For those of us in the expat bubble, the quiet creep of authoritarianism was muffled by the distractions of craft beer bars, cheap online shopping and cleaner skies. In hindsight, there were waypoints: the clampdown on foreign NGOs, the razing of migrant housing and grey economy businesses, more and more minutes shaved off the few foreign movies that made it past the censors. I remember the day workers removed the Islamic symbols from the façade of my local Uyghur restaurant. And the public notice boards that appeared near my house showing a cartoon depicting a Chinese girl getting duped by a smooth-talking foreign ‘spy’. As I write this, the British Olympic Association has cautioned its athletes to beware of Chinese spies in Beijing. The Golden Era feels like a distant age.

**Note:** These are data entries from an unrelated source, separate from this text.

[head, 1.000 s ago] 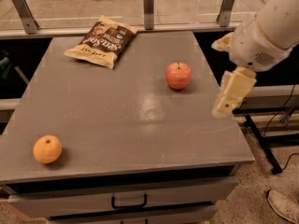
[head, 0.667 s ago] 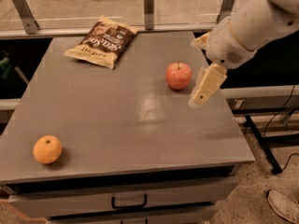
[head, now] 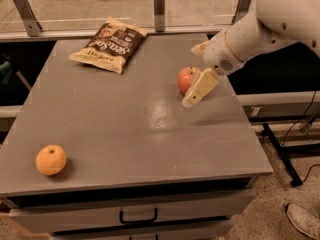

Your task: Pick apple

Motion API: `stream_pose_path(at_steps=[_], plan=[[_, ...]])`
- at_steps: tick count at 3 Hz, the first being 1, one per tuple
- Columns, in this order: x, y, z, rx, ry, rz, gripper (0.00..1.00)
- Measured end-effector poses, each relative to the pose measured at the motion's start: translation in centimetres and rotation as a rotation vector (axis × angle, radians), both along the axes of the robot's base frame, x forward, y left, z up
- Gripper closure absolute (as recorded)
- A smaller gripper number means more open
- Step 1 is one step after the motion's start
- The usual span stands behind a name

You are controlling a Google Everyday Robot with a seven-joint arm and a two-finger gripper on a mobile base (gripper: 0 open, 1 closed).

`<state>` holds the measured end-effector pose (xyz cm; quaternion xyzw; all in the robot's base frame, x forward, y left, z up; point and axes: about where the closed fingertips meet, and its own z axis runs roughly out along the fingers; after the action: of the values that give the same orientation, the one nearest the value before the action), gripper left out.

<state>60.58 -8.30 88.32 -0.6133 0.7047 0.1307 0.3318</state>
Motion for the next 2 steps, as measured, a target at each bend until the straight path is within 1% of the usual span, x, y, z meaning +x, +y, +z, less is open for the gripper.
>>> stream_pose_path(at_steps=[1,2], plan=[[1.28,0.07,-2.43,0.040,0.043,-0.023,0.18],[1.53,0.98,-2.80,0.089,0.063,-0.009,0.42]])
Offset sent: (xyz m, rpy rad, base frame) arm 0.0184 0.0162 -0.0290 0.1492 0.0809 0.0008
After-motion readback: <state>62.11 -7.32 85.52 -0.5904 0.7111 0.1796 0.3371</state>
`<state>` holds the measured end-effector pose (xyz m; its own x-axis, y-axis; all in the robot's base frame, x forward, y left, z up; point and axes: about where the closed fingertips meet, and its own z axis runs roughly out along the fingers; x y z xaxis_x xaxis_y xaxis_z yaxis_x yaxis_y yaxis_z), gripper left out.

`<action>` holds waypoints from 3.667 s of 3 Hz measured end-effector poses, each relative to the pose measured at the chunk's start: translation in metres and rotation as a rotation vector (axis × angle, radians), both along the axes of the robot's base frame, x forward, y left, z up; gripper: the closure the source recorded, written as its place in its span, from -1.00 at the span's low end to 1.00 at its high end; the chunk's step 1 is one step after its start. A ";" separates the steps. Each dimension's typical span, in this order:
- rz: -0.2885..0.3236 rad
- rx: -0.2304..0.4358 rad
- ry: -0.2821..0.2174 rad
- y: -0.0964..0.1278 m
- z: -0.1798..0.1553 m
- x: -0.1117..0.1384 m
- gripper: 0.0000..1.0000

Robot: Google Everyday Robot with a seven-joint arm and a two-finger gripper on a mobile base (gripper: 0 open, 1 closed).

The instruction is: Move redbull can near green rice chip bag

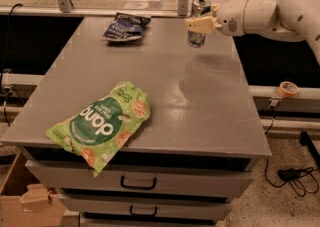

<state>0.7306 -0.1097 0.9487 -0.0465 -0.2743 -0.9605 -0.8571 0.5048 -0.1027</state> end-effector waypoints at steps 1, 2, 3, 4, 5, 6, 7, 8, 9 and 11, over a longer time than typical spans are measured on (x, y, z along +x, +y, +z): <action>0.067 -0.015 0.022 0.015 -0.008 -0.014 1.00; 0.152 -0.024 0.049 0.039 -0.018 -0.043 1.00; 0.209 -0.016 0.065 0.058 -0.022 -0.074 1.00; 0.269 -0.004 0.094 0.079 -0.033 -0.106 1.00; 0.312 0.032 0.138 0.092 -0.042 -0.134 1.00; 0.376 0.082 0.163 0.113 -0.041 -0.155 1.00; 0.433 0.095 0.190 0.130 -0.050 -0.173 0.51; 0.441 0.096 0.194 0.131 -0.055 -0.178 0.05; 0.434 0.089 0.190 0.128 -0.062 -0.179 -0.42; 0.420 0.083 0.173 0.118 -0.066 -0.175 -1.00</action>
Offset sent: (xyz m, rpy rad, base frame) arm -0.0800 0.0585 -0.0304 -0.0367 0.0832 0.2419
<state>0.5553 0.0088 0.8824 -0.1091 -0.2261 -0.9680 -0.9902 0.1101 0.0859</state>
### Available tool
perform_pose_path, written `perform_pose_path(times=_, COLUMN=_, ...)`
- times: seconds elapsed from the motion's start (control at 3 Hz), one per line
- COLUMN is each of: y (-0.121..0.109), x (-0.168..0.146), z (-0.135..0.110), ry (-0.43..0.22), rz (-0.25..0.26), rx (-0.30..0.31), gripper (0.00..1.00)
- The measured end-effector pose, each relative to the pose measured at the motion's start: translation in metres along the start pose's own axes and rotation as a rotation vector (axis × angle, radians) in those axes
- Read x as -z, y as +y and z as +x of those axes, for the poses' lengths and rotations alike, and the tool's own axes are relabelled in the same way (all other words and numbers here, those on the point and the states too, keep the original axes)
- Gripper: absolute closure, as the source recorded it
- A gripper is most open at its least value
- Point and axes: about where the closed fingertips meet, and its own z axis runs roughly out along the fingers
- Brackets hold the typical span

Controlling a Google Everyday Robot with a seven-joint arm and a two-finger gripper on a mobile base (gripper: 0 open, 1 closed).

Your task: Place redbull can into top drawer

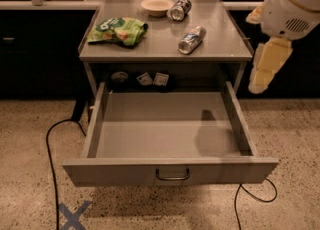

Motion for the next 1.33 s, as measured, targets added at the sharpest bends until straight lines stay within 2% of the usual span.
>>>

In 2008, to the strains of Jackie Chan singing ‘Beijing Welcomes You’, taxi drivers would try out bits of English they’d memorised. In recent years, courting foreigners has fallen out of favour. Patriotism and partisanship rule in the comments sections of China’s walled-off internet. The closed ecosystem of apps has made visiting Beijing more difficult, and consequently less welcoming. Beijing’s streets are once again full of bicycles, thanks to the dockless sharing schemes first tested on the tech campuses of Zhongguancun, but tourists cannot access them. The same goes for Didi, China’s Uber equivalent. Even the ticket office for the Forbidden City, now online only, requires payment from a Chinese app or bank account.

When dawn breaks after Covid, and overseas visitors trickle back into Beijing, they will find a city objectively levelled up. The skies are blue, an extraordinary clean-up job. Gone are the roadside lamb skewers, replaced with shopping mall food courts. You can take a bullet train to the Great Wall in under half an hour, and disembark at the world’s deepest underground station. It might not feel like the Beijing I fell for – scrappier, more expresisive, and dare I say freer – but the world has moved on, ready for the next chapter in the story of one of the great capitals.